WHAT IS NEEDED. Output every record exactly, and nothing more.

DATA RECORDS.
┄┄┄┄┄┄┄┄┄┄┄┄┄┄┄┄┄┄┄┄

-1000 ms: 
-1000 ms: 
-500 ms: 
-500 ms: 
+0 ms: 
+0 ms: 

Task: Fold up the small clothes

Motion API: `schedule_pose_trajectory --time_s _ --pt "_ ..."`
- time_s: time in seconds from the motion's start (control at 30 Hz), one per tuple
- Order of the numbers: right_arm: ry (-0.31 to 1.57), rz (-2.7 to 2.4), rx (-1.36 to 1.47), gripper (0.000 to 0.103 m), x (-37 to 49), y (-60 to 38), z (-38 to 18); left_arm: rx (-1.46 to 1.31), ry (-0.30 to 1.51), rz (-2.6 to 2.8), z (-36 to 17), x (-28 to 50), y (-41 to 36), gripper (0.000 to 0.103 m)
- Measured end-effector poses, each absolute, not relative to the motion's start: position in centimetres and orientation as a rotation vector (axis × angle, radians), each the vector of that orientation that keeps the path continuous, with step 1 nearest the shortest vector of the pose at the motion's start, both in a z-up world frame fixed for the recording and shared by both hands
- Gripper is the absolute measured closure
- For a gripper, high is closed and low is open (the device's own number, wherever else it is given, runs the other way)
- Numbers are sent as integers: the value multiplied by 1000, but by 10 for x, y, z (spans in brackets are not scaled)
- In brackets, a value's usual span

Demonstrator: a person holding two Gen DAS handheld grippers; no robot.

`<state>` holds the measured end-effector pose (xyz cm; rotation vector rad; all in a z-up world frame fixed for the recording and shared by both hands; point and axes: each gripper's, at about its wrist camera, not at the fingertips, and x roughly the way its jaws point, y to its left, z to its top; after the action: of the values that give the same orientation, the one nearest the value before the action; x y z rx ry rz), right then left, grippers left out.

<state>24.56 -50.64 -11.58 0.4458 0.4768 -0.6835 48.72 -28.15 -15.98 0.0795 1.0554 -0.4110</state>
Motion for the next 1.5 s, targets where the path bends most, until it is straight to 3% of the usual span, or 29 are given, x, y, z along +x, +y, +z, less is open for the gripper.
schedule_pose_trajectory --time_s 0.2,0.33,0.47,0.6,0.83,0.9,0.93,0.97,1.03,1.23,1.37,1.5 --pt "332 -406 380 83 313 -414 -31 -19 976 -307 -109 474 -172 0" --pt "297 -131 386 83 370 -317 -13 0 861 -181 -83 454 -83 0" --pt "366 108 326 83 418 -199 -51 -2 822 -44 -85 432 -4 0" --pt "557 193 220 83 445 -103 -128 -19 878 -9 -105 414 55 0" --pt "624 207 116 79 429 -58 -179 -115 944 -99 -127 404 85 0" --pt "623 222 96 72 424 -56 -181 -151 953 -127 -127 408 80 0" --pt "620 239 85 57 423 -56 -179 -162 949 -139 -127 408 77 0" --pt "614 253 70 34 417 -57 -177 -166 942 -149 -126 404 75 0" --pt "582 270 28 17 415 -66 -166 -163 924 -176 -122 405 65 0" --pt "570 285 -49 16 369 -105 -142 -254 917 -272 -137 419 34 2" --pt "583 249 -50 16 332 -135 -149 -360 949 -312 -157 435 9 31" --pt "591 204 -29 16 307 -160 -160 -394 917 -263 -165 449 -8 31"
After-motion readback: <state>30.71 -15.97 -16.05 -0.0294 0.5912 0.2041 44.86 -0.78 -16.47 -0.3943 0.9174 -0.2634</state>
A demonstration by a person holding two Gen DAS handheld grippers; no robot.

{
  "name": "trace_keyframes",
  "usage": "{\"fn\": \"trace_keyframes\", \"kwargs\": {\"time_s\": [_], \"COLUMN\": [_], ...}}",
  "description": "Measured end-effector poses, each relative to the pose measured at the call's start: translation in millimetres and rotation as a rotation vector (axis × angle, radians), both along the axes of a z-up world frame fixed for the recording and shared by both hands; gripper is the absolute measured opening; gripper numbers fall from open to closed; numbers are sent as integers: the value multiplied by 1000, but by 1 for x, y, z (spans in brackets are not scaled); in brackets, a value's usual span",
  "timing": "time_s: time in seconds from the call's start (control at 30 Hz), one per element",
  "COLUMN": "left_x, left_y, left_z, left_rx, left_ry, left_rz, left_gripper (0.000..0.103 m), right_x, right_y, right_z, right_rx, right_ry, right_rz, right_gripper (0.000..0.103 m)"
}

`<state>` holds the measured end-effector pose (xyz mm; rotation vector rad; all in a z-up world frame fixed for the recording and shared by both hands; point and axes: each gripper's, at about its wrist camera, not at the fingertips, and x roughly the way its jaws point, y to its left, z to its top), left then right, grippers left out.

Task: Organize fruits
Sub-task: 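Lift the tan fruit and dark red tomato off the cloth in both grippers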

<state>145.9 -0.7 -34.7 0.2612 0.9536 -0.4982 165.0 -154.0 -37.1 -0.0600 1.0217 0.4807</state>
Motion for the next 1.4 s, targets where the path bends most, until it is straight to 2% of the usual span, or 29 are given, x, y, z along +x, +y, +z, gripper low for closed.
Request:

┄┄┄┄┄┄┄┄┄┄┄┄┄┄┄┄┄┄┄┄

OUTPUT.
-1000 ms: 
-1000 ms: 
-500 ms: 
-500 ms: 
+0 ms: 
+0 ms: 

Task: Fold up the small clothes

Motion API: `schedule_pose_trajectory --time_s _ --pt "_ ..."`
- time_s: time in seconds from the motion's start (control at 30 Hz), one per tuple
- Order of the numbers: right_arm: ry (-0.31 to 1.57), rz (-2.7 to 2.4), rx (-1.36 to 1.47), gripper (0.000 to 0.103 m), x (-37 to 49), y (-60 to 38), z (-38 to 18); left_arm: rx (-1.46 to 1.31), ry (-0.30 to 1.51), rz (-2.6 to 2.8), z (-36 to 17), x (-28 to 50), y (-41 to 36), gripper (0.000 to 0.103 m)
- Measured end-effector poses, each absolute, not relative to the motion's start: position in centimetres and orientation as a rotation vector (axis × angle, radians), each the vector of that orientation that keeps the path continuous, with step 1 nearest the shortest vector of the pose at the motion's start, both in a z-up world frame fixed for the recording and shared by both hands
- Gripper is the absolute measured closure
- For a gripper, high is closed and low is open (the device's own number, wherever else it is given, runs the other way)
- Numbers are sent as integers: the value multiplied by 1000, but by 10 for x, y, z (spans in brackets are not scaled)
- In brackets, a value's usual span

Demonstrator: a person holding two Gen DAS handheld grippers; no robot.

`<state>` holds the measured end-effector pose (xyz cm; rotation vector rad; all in a z-up world frame fixed for the recording and shared by both hands; point and axes: each gripper's, at about its wrist camera, not at the fingertips, and x roughly the way its jaws point, y to its left, z to its top; after the action: of the values that give the same orientation, the one nearest the value before the action; x y z rx ry rz), right then left, grippers left out.

<state>24.56 -50.64 -11.58 0.4458 0.4768 -0.6835 48.72 -28.15 -15.98 0.0795 1.0554 -0.4110</state>
Motion for the next 1.5 s, targets where the path bends most, until it is straight to 3% of the usual span, or 29 are given, x, y, z along +x, +y, +z, less is open for the gripper.
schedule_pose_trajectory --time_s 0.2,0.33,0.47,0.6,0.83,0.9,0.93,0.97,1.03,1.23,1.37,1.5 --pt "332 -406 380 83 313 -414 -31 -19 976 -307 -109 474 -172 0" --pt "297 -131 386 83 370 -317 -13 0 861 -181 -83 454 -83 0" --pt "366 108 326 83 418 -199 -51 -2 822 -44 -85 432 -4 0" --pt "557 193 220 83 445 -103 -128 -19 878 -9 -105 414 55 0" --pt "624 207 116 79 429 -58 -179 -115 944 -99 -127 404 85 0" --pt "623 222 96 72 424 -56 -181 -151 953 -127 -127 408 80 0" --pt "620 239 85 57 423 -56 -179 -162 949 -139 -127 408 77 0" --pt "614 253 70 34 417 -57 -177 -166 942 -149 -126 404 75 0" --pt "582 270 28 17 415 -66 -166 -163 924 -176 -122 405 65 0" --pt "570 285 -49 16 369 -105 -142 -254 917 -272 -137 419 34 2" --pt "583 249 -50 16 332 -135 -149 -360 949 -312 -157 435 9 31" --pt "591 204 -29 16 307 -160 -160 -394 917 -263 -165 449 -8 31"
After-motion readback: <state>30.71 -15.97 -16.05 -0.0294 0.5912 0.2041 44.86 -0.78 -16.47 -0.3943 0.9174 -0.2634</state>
A demonstration by a person holding two Gen DAS handheld grippers; no robot.

{
  "name": "trace_keyframes",
  "usage": "{\"fn\": \"trace_keyframes\", \"kwargs\": {\"time_s\": [_], \"COLUMN\": [_], ...}}",
  "description": "Measured end-effector poses, each relative to the pose measured at the call's start: translation in millimetres and rotation as a rotation vector (axis × angle, radians), both along the axes of a z-up world frame fixed for the recording and shared by both hands; gripper is the absolute measured opening; gripper numbers fall from open to closed; numbers are sent as integers: the value multiplied by 1000, but by 1 for x, y, z (spans in brackets are not scaled); in brackets, a value's usual span",
  "timing": "time_s: time in seconds from the call's start (control at 30 Hz), one per element",
  "COLUMN": "left_x, left_y, left_z, left_rx, left_ry, left_rz, left_gripper (0.000..0.103 m), right_x, right_y, right_z, right_rx, right_ry, right_rz, right_gripper (0.000..0.103 m)"
}

`<state>` holds the measured end-effector pose (xyz mm; rotation vector rad; all in a z-up world frame fixed for the recording and shared by both hands; point and axes: each gripper's, at about its wrist camera, not at the fingertips, and x roughly the way its jaws point, y to its left, z to its top), left then right, grippers left out.

Task: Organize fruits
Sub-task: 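Lift the tan fruit and dark red tomato off the cloth in both grippers
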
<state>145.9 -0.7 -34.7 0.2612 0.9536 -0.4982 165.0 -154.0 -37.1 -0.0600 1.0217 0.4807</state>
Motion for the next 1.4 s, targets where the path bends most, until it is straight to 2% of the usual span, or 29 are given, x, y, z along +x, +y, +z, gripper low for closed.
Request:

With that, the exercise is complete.